According to the documentation, CURLMOPT_TIMERFUNCTION return value can report an error back to libcurl.

I've returned -1 from this function upon error. The application simply sat idle, cycling on the event loop without any reports of a failed transfer - which makes sense since curl_multi_socket_action never gets subsequently called.

After checking the documentation for the adjacent CURLMOPT_SOCKETFUNCTION, it has no mention of the return value's semantics.

Returning -1 from the latter seemed to have the same effect.

Further inspection of the source code indicates the return value of these callbacks is always disregarded:

  • CURLMOPT_TIMERFUNCTION: 1 2
  • CURLMOPT_SOCKETFUNCTION: 1 2 3

I expected the following

The documentation is unclear about how the return values from these functions are handled.

Arguably, a reasonable interpretation would expect libcurl to take appropriate measures - e.g.: aborting the transfer for the easy handle in question.

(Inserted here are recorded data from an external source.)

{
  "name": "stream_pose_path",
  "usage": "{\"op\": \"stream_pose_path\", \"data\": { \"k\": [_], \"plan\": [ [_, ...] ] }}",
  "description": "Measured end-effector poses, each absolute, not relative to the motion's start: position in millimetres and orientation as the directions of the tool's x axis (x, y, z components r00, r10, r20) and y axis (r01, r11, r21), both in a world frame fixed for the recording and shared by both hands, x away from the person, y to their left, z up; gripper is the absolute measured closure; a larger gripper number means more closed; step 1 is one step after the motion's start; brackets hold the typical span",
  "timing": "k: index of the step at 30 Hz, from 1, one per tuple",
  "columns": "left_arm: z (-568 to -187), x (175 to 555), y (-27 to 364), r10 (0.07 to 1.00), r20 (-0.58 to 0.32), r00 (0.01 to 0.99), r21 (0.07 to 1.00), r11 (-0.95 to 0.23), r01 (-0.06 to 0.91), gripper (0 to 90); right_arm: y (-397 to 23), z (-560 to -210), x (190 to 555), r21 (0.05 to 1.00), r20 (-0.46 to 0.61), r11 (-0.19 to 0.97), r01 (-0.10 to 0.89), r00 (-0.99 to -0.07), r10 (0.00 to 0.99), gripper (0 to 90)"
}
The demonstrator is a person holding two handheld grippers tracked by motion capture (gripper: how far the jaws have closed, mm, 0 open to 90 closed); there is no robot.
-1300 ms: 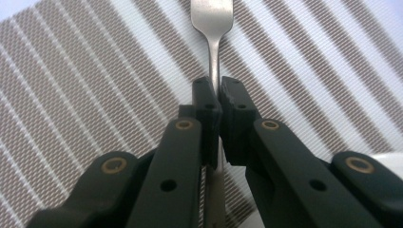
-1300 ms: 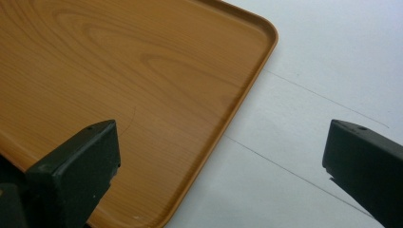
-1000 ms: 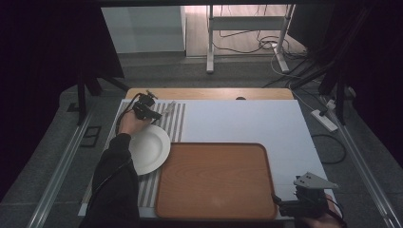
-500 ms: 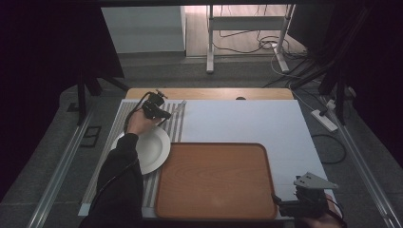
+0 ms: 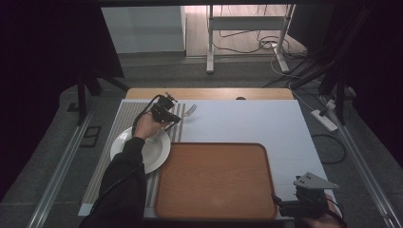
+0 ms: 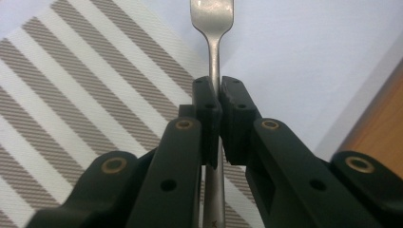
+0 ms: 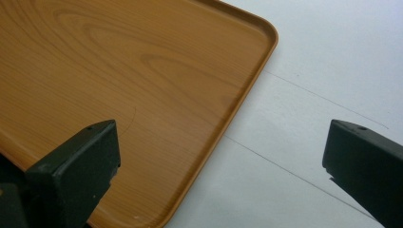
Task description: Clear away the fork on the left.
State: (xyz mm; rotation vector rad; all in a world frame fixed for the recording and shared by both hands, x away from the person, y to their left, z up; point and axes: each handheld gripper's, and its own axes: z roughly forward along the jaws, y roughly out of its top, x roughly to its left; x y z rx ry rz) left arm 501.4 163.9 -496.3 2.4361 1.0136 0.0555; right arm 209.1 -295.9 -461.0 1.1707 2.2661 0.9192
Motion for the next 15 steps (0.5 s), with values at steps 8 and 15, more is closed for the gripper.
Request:
{"op": "stream_pose_path", "data": {
  "k": [8, 15],
  "plan": [
    [-494, 489, 151, 0.651, -0.153, 0.743, 0.45, -0.624, 0.639, 86.2, -296, -461, 209, 0.72, -0.071, 0.428, 0.547, -0.555, 0.829, 0.0],
    [-490, 478, 134, 0.626, -0.15, 0.765, 0.447, -0.648, 0.617, 86.2, -295, -461, 209, 0.72, -0.074, 0.43, 0.545, -0.556, 0.828, 0.0]
  ]
}}
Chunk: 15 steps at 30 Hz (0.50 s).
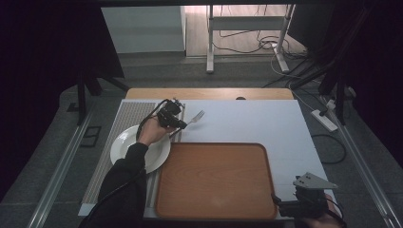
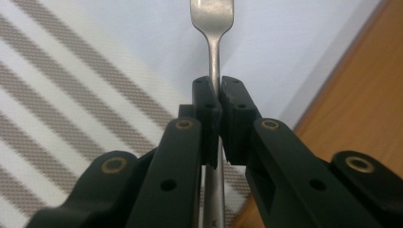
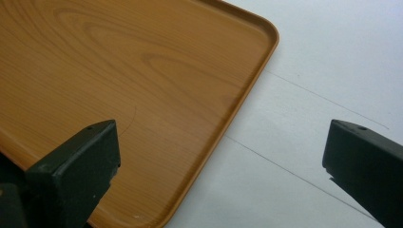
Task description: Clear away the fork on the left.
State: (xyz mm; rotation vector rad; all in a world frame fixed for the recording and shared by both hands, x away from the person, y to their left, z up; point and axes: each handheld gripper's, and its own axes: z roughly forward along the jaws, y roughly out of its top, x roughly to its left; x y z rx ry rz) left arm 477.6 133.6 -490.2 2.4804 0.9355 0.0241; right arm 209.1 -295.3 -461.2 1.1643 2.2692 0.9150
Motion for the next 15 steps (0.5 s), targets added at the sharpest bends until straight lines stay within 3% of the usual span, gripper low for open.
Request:
{"op": "stream_pose_path", "data": {
  "k": [15],
  "plan": [
    [-493, 441, 113, 0.62, -0.151, 0.77, 0.4, -0.674, 0.621, 86.1, -296, -461, 209, 0.722, -0.069, 0.428, 0.544, -0.558, 0.827, 0.0]
  ]
}}
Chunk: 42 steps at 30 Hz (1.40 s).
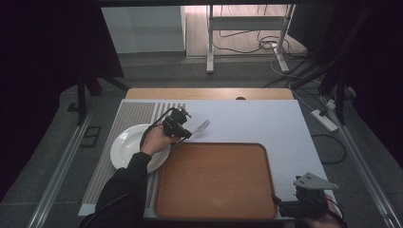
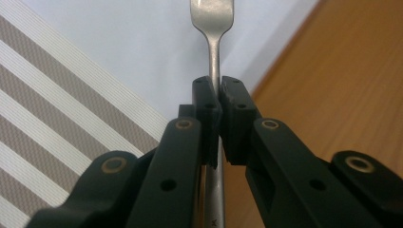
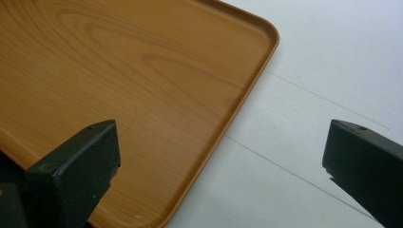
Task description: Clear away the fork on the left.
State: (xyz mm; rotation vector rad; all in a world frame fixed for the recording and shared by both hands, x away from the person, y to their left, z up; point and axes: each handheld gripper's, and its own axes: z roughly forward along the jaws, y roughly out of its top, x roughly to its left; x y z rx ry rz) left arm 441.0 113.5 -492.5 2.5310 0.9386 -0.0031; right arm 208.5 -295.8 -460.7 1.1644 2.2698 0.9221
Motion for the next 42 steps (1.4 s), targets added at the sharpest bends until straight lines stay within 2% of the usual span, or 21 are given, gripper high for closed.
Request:
{"op": "stream_pose_path", "data": {
  "k": [15, 23, 42],
  "plan": [
    [-490, 387, 97, 0.613, -0.174, 0.77, 0.385, -0.678, 0.627, 86.1, -295, -461, 208, 0.72, -0.068, 0.433, 0.542, -0.566, 0.821, 0.0],
    [-493, 358, 102, 0.619, -0.198, 0.76, 0.381, -0.665, 0.642, 86.1, -296, -460, 208, 0.723, -0.061, 0.429, 0.542, -0.568, 0.821, 0.0],
    [-501, 310, 99, 0.618, -0.224, 0.753, 0.365, -0.664, 0.653, 86.0, -296, -460, 207, 0.723, -0.061, 0.435, 0.536, -0.578, 0.814, 0.0]
  ]
}}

At a minimum, the documentation should state that the values are ignored, with possible workarounds - e.g.: how to cancel the easy handle appropriately in the case of CURLMOPT_SOCKETFUNCTION; is it safe to remove the handle from within the callback?

Ideally, the return values should be inspected and handled appropriately.

It is common for CURLMOPT_TIMERFUNCTION to start a custom timer, as well as for CURLMOPT_SOCKETFUNCTION to (possibly) allocate and start a poller. If these procedures fail, the state of the asynchronous state machine is undefined / undocumented.

Some state machines rely on appropriate behavior in order to stop / free resources (e.g.: stop and free the poller upon CURL_POLL_REMOVE).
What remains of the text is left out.